# Task description
Locate the string "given" in the listing below. Copy every line where it is found.

-- Data excerpts follows --

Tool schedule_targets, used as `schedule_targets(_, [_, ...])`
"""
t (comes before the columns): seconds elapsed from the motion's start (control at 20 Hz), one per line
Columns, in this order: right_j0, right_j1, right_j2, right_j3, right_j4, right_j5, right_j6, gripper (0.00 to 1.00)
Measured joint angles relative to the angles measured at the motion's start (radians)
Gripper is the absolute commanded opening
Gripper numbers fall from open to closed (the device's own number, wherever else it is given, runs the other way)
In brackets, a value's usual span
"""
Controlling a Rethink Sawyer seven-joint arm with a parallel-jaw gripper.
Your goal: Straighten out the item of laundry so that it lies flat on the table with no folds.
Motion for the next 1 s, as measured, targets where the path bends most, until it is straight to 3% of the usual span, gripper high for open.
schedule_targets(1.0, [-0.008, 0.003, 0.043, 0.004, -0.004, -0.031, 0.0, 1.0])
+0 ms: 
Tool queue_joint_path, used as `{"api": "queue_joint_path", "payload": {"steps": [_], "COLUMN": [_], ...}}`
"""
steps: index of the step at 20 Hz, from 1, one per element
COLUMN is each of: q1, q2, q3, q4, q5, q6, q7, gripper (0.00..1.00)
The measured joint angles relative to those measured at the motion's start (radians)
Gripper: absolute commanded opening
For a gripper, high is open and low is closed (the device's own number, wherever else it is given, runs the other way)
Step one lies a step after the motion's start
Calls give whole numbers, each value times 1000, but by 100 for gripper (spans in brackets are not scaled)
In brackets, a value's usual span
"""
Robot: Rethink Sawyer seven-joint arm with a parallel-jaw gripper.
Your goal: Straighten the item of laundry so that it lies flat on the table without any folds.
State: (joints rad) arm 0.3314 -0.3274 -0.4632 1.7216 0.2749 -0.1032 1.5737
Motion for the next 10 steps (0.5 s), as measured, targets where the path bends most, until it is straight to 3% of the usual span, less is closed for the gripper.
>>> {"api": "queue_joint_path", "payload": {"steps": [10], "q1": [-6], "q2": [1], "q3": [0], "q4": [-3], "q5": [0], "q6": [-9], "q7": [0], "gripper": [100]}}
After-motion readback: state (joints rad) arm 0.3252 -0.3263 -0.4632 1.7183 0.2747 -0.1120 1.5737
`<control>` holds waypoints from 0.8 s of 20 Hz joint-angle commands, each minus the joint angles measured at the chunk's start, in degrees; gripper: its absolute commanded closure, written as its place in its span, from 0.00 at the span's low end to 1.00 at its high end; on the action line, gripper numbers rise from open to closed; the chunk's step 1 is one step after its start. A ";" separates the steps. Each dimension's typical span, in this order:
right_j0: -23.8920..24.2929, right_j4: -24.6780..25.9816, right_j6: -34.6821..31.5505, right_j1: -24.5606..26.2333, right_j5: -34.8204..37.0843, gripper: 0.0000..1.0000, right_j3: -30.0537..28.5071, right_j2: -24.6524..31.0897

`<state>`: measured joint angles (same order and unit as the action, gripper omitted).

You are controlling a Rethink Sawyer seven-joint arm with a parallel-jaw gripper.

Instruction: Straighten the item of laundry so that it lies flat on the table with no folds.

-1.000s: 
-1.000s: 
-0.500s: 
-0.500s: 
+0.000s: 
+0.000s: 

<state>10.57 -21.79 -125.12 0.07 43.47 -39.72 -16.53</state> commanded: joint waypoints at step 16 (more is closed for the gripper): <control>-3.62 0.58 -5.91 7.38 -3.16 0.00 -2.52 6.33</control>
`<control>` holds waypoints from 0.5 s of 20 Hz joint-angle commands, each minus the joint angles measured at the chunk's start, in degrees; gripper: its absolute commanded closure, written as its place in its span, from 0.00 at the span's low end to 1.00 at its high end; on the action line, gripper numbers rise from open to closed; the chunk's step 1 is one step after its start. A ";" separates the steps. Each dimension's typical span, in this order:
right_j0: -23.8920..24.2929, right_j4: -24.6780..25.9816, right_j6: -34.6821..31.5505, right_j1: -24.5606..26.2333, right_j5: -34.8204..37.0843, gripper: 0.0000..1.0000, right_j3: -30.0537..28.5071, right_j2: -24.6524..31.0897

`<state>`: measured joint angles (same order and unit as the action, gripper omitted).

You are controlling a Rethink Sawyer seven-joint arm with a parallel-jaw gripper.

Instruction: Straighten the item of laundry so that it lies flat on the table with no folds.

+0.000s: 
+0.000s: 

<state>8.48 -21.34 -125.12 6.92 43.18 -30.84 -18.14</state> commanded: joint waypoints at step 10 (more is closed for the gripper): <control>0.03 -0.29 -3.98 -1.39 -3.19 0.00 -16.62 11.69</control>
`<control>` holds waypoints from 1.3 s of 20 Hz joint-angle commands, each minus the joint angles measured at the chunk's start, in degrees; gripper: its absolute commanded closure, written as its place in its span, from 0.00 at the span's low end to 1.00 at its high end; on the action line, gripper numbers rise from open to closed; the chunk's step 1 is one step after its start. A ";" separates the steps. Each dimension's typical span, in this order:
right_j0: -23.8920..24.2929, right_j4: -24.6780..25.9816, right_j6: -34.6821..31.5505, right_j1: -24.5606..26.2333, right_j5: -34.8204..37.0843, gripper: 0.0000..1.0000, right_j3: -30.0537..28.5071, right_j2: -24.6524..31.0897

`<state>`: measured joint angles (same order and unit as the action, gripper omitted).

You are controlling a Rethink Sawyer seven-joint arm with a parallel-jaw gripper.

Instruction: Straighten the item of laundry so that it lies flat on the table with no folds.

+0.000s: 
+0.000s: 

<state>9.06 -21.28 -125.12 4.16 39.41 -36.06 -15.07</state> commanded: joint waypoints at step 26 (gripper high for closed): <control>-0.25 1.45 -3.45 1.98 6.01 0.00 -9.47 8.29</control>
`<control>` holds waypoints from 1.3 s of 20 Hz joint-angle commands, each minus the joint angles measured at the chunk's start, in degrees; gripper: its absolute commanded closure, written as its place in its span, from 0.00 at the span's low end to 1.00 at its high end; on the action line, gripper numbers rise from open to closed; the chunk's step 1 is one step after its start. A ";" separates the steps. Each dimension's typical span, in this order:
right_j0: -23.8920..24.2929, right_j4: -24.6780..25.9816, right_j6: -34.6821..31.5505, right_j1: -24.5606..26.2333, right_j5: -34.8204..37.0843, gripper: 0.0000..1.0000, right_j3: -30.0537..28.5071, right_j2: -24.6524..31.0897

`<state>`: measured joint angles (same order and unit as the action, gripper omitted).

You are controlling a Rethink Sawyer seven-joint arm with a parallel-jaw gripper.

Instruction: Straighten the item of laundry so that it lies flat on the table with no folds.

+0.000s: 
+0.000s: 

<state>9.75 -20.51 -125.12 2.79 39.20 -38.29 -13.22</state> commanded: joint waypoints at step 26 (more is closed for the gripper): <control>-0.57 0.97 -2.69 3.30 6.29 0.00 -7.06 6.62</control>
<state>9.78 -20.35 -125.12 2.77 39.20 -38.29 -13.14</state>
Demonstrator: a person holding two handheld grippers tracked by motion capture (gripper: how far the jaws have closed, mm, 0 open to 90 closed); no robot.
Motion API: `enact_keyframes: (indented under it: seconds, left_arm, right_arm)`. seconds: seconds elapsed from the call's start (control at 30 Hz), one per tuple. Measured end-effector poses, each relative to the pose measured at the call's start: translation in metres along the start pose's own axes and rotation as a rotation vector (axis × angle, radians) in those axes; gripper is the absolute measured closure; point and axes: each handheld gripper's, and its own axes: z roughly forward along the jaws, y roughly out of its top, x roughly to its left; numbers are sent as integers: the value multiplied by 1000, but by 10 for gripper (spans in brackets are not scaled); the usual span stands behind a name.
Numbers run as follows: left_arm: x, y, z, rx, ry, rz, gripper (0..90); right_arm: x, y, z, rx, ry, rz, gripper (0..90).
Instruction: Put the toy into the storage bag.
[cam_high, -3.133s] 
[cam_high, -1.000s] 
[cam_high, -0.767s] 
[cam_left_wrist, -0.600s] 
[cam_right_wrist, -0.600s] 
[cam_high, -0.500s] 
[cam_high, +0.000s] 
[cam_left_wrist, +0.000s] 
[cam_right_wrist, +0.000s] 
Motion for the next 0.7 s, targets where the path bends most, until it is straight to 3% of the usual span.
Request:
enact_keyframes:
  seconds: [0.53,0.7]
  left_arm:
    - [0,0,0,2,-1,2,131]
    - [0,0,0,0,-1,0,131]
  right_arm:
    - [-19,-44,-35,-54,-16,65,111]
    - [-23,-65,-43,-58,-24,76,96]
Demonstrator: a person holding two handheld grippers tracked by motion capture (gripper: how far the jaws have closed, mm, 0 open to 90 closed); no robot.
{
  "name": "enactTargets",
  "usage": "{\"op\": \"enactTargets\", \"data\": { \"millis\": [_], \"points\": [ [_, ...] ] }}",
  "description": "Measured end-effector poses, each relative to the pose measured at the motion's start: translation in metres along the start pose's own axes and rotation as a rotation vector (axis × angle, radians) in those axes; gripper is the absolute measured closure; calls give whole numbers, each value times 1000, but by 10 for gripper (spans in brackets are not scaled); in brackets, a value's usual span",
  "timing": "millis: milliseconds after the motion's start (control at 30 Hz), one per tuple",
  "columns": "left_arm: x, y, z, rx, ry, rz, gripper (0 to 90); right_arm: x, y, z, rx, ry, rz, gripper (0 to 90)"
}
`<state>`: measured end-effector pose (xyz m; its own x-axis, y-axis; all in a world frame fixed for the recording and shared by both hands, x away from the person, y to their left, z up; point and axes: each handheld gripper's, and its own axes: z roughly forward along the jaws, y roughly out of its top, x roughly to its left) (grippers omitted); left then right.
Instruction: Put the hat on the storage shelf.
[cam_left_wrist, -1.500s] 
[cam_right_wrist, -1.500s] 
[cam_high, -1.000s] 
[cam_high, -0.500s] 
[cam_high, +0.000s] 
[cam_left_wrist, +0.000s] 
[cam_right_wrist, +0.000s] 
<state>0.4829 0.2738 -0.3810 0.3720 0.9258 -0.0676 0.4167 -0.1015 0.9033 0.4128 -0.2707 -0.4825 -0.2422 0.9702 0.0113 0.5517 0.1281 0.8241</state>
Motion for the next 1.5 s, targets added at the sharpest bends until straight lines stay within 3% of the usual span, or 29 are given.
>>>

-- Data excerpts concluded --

# Exercise output
Gripper numbers fall from open to closed (the device's own number, wherever else it is given, runs the other way)
For a gripper, high is open and low is closed (the device's own number, wherever else it is given, runs the other way)
Motion for the next 1.5 s, targets added at the sharpest bends until straight lines stay within 3% of the usual span, or 29 are given.

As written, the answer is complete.